IN WITNESS WHEREOF, the Parties have caused this Data Processing Addendum to be executed by their duly authorized representatives.
For and on behalf of INFRAME AFFILIATES LTD. (Processor):
Signature: ******_****** Name: ******_****** Title: ******_****** Date: ******_******
For and on behalf of [Brand Name] (Controller):
Signature: ******_****** Name: ******_****** Title: ******_****** Date: ******_******
(Note: This DPA may be executed electronically, and its acceptance may be part of the Controller's acceptance of the Master Subscription Agreement or an Order Form that incorporates this DPA by reference.)
ANNEX 1: DETAILS OF PROCESSING OF CONTROLLER PERSONAL DATA
This Annex forms part of the DPA and describes the processing that the Processor will perform on behalf of the Controller.
A. Subject-matter and duration of the processing
- Subject-matter: Processing of Controller Personal Data by INFRAME to provide the Subscription Services as described in the Agreement, primarily for the purpose of enabling affiliate marketing partnerships, tracking sales and commissions generated via Affiliate Links on the Controller's Shopify Store, and facilitating related payments.
- Duration: For the term of the Agreement and until deletion/return of Controller Personal Data as per Section 8 of this DPA.
B. Nature and purpose of the processing
- Nature: Collection (via Shopify App integration), storage, retrieval, use (for calculation and analytics), disclosure (to Controller, and to Creators as necessary for commission reporting), and deletion of Controller Personal Data.
- Purpose: To enable the Controller to operate its affiliate marketing programs through the INFRAME platform, specifically:
- To track conversions and sales attributed to Affiliate Links.
- To calculate Commissions payable to Creators.
- To provide reporting and analytics to the Controller regarding affiliate program performance.
- To facilitate the payment of Commissions.
- To ensure the security and integrity of the affiliate tracking process.
C. Type of Personal Data and categories of Data Subjects
- Type of Controller Personal Data (processed by INFRAME from Controller's Shopify Store):
- Order information (e.g., order ID, order value, currency, product details of items purchased, date/time of order, refund status).
- Customer identifiers associated with an order (e.g., a unique customer ID assigned by Shopify, IP address associated with the order for fraud prevention, if provided by Shopify and necessary for tracking).
- Affiliate referral information (e.g., Affiliate Link ID, Creator ID associated with the sale).
- INFRAME does not directly process customer names, full payment card details, or customer contact details like email addresses or phone numbers from the Controller's Shopify store for the purpose of commission tracking, unless such data is unavoidably part of standard order data passed by Shopify and strictly necessary for the explicit purpose of tracking and verifying commissions.

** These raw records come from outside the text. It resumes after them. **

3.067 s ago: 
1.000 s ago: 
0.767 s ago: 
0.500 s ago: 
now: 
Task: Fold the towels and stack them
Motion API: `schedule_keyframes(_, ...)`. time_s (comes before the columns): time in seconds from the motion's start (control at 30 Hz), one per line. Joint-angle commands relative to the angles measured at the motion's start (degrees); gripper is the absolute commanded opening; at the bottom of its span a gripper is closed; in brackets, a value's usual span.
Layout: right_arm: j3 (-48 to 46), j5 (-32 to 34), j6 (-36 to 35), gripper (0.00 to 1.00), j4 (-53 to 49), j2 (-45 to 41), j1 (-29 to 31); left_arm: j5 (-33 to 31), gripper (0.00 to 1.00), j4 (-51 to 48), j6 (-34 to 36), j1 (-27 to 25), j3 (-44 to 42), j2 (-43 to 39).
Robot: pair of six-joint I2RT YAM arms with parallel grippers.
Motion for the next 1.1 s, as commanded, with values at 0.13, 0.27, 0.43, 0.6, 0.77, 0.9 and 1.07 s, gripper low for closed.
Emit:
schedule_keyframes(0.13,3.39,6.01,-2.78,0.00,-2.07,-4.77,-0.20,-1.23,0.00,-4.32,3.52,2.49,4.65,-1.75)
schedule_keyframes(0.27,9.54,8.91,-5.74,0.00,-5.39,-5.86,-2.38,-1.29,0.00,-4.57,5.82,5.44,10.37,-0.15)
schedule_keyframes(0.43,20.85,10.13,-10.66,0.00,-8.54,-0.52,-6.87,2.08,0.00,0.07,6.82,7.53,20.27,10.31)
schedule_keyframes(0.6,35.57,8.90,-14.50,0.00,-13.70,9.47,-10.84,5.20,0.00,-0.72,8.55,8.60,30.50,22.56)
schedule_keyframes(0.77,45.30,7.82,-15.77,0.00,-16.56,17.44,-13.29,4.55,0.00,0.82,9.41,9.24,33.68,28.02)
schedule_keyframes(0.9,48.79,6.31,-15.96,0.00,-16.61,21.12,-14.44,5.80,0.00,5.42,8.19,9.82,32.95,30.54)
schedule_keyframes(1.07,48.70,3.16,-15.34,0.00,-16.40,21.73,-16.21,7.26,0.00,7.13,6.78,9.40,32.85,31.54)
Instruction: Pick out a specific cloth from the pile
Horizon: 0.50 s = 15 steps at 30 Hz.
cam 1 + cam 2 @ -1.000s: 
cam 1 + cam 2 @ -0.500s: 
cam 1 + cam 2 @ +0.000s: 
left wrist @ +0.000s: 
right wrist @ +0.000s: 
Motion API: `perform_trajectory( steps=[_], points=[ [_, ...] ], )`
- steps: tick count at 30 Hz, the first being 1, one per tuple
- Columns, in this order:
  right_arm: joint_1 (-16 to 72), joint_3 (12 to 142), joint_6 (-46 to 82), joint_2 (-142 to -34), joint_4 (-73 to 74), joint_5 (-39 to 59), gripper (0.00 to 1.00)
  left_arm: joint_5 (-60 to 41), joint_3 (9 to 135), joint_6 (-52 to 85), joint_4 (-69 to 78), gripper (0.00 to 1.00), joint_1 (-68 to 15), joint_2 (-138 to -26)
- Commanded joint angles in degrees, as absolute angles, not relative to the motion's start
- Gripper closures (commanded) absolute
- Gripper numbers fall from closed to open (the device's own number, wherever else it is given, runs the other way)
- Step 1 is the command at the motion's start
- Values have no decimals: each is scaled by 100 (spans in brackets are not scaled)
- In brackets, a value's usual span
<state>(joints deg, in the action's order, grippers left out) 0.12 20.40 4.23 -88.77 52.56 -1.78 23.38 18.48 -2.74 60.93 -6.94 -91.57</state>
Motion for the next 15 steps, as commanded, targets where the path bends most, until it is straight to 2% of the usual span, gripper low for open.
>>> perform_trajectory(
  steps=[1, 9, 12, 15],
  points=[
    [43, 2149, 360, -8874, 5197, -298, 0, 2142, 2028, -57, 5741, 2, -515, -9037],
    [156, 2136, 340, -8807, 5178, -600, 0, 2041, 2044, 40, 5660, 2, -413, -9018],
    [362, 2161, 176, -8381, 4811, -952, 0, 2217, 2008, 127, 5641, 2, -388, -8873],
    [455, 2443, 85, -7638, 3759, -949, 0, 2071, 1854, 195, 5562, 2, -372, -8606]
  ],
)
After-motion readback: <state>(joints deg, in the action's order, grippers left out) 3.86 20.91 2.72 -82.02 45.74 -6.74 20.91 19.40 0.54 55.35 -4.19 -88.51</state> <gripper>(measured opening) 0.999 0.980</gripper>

The primary focus is on anonymized or pseudonymized order and transaction data required for commission attribution.
- Categories of Data Subjects (whose data forms part of Controller Personal Data):
- Customers of the Controller who make purchases or complete other compensable actions on the Controller's Shopify Store via an Affiliate Link.
D. Specific processing instructions (if any beyond the Agreement)
- None, other than as specified in the Agreement and this DPA.